Далее Аристотель объясняет, почему он отказывает небесным телам в самостоятельном движении. Полагается, во-первых, что они не могут вращаться вокруг своей оси, ведь этого не делает Луна, которая всегда повернутая к нам одной и той же стороной, а другие звезды и планеты не должны ничем принципиально отличаться от Луны. На самом деле тот факт, что мы всегда видим лишь одну половину Луны, как раз и означает, что она совершает один оборот вокруг своей оси за один лунный месяц, но Аристотель, похоже, этого не понимал. Во-вторых, небесные тела не могут двигаться и поступательно, поскольку их шарообразная форма наименее пригодна для такой формы движения. Из всего сказанного вытекает, что обращаться должны именно сами сферы, которые, как теперь несложно понять, обязаны быть материальными, иначе неясно, как вообще возможны движения небесных тем. Правда, в другом месте Аристотель указывает, что планеты не могут вращаться вокруг оси еще и потому, что они движутся поступательно, а иметь сразу два различных движения — менее совершенно, чем одно. При этом не совсем ясно, отчего бы планетам не вращаться, ведь они, по сути, покоятся на вращающихся сферах, то есть не движутся поступательно. Возможность вращения самой Земли опровергается тем, что для нее (и ее частей) естественным является прямолинейное стремление вниз к центру мира, а не круговое движение, естественное для лишь надлунного мира.

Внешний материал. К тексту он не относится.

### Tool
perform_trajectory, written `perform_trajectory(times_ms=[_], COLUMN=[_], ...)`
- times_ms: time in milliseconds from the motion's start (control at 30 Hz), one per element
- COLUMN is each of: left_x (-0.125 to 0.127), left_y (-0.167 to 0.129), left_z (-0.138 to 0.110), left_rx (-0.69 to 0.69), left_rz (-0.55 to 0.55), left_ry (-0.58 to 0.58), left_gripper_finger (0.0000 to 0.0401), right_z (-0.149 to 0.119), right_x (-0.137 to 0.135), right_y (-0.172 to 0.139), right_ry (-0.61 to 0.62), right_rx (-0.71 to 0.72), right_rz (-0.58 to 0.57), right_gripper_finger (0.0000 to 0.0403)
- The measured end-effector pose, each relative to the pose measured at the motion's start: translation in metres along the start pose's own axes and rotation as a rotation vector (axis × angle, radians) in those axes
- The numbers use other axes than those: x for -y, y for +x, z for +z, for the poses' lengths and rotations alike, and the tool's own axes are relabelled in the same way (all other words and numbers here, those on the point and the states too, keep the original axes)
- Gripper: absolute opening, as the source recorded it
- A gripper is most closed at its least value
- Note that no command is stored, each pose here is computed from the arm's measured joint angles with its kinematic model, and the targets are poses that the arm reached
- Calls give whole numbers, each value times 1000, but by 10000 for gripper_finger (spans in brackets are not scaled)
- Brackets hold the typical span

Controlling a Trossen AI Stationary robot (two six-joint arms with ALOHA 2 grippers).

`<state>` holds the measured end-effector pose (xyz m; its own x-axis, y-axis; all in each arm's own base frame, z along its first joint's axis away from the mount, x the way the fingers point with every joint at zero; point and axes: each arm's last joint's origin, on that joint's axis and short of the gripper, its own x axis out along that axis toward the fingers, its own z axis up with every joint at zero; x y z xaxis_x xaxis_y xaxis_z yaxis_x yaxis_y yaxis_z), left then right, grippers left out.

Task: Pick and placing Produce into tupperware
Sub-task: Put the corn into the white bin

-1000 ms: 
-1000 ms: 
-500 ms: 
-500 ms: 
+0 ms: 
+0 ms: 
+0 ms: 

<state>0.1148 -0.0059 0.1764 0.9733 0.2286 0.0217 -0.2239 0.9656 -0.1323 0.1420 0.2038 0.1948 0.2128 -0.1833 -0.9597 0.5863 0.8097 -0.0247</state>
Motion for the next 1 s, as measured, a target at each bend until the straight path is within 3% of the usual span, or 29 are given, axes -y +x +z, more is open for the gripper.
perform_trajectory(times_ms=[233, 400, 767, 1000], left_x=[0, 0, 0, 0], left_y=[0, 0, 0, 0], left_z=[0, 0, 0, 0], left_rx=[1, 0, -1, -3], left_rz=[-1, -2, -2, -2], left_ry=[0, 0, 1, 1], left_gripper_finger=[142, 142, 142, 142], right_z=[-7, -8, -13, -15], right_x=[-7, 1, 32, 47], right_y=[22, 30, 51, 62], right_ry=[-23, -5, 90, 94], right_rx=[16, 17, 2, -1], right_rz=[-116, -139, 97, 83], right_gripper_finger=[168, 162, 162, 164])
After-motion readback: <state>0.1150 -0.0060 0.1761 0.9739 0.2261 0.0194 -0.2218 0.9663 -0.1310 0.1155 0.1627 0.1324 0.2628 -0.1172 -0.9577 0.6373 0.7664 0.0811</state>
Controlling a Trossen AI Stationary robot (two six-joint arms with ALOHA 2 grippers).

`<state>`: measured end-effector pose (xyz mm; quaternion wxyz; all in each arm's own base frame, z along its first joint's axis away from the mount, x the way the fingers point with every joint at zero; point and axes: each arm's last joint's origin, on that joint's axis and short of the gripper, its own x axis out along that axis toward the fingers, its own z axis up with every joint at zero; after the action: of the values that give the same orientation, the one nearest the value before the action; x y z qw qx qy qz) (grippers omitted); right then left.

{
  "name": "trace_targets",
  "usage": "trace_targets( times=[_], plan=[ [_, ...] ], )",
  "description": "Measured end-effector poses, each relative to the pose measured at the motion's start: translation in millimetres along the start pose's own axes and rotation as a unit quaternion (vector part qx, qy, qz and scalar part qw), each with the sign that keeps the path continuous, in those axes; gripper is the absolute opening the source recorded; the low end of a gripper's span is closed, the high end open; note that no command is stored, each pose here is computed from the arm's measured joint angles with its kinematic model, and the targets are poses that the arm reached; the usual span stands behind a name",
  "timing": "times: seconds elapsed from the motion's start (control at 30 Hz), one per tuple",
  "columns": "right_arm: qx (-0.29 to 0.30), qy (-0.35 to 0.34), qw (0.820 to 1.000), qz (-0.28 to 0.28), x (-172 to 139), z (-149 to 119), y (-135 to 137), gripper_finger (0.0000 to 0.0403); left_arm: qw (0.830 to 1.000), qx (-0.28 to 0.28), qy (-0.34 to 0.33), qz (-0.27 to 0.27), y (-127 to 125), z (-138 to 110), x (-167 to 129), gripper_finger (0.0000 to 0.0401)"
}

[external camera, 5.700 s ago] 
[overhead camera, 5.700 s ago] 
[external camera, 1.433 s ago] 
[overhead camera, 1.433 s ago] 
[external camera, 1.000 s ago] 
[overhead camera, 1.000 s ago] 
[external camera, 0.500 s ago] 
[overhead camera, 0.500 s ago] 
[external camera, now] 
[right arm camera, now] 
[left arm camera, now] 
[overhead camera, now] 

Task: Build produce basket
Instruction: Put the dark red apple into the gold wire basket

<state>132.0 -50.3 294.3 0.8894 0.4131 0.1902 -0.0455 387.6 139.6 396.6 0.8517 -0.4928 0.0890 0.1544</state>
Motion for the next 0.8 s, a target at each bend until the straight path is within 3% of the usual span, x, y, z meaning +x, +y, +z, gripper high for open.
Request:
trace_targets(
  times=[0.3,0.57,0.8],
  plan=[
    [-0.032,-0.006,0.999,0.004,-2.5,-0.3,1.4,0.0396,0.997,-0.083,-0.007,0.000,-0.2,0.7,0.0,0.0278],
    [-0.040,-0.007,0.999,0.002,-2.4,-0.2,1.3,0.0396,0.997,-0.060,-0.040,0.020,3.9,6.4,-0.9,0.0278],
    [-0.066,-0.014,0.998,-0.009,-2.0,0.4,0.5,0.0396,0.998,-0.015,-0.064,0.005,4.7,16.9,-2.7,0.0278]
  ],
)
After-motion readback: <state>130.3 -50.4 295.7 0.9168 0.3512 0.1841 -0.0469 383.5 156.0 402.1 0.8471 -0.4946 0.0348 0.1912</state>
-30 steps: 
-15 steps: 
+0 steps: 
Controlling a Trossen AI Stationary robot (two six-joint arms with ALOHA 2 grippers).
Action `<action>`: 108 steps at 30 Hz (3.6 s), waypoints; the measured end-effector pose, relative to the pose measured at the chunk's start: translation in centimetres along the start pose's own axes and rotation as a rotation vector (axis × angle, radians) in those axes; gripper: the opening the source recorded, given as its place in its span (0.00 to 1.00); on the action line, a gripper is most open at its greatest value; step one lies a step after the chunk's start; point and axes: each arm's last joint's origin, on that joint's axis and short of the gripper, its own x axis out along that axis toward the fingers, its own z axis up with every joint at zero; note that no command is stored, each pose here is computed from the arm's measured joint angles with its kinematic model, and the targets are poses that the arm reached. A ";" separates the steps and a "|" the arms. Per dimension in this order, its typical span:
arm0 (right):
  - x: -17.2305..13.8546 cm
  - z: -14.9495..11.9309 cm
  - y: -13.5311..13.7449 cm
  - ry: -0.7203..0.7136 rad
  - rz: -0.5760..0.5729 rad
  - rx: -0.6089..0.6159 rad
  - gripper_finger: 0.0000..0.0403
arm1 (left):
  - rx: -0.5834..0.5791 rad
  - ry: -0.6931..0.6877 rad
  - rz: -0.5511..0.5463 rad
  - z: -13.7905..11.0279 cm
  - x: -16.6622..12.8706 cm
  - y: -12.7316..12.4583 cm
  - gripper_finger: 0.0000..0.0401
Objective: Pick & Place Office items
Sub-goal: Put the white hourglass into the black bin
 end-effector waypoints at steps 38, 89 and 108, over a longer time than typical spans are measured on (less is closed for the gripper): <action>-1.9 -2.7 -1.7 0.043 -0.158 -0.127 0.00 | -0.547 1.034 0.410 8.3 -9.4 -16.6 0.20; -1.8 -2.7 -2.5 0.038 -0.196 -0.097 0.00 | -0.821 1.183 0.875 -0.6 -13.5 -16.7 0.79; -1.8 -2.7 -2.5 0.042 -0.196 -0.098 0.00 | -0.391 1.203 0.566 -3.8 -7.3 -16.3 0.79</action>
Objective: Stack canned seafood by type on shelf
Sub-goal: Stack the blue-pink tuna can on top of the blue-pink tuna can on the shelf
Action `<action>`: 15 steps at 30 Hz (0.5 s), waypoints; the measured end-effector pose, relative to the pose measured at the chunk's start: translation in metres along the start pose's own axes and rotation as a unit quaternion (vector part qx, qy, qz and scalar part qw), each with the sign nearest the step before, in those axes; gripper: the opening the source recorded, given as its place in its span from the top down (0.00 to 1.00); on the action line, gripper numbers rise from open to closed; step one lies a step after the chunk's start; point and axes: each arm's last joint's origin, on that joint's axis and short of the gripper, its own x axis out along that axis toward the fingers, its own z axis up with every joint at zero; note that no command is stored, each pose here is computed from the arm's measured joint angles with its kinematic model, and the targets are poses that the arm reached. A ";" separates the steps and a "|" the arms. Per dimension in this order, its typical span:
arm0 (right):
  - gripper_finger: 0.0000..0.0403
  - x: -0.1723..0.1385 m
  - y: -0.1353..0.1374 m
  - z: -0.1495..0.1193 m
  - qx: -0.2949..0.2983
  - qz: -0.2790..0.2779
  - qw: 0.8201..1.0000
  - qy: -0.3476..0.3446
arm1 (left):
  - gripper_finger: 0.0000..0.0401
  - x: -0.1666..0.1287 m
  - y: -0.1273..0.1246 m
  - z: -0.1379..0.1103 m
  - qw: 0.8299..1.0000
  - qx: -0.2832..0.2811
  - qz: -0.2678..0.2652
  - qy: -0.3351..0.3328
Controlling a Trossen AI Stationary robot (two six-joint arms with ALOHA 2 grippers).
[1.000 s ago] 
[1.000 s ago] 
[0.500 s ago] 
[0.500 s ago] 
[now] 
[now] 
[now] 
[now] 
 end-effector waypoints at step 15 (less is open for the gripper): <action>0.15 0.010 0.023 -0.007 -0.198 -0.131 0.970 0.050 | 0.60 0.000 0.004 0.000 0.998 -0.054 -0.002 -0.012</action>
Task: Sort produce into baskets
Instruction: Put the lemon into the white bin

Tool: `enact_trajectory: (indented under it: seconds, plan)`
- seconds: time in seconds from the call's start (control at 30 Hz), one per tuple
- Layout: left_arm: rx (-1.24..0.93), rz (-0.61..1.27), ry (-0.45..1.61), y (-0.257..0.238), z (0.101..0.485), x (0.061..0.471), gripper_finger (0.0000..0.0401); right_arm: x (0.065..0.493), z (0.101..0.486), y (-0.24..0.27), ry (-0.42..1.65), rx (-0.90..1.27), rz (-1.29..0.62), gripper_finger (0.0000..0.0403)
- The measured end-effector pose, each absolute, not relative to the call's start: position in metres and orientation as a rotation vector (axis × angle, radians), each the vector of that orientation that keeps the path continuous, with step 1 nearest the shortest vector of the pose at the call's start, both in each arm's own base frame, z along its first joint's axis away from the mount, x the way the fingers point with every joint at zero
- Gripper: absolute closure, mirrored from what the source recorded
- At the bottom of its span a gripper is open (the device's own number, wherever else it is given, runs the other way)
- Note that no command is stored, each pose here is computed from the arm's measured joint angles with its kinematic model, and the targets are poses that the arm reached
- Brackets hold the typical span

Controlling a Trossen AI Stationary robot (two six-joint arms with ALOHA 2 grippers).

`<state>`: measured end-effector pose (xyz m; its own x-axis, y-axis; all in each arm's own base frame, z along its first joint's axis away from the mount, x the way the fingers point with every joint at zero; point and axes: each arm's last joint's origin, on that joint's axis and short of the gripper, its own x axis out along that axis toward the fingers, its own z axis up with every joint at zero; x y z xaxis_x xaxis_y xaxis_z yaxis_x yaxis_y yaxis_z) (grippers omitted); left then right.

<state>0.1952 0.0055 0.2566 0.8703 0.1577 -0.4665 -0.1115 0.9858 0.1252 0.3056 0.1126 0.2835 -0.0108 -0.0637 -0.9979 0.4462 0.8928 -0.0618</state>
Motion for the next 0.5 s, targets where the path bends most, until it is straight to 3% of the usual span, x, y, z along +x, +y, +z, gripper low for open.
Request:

Пифагорейскую концепцию музыки сфер Аристотель принимать отказался: если бы столь огромные тела производили хоть какой-то шум, то он неизбежно оказался бы столь оглушительным, что все бы его заметили. С другой стороны — отсутствие космического грохота, как раз и подтверждает, что звезды и планеты не движутся сами через среду (делать это бесшумно невозможно), но вращаются вместе со средой (с материальными эфирными сферами).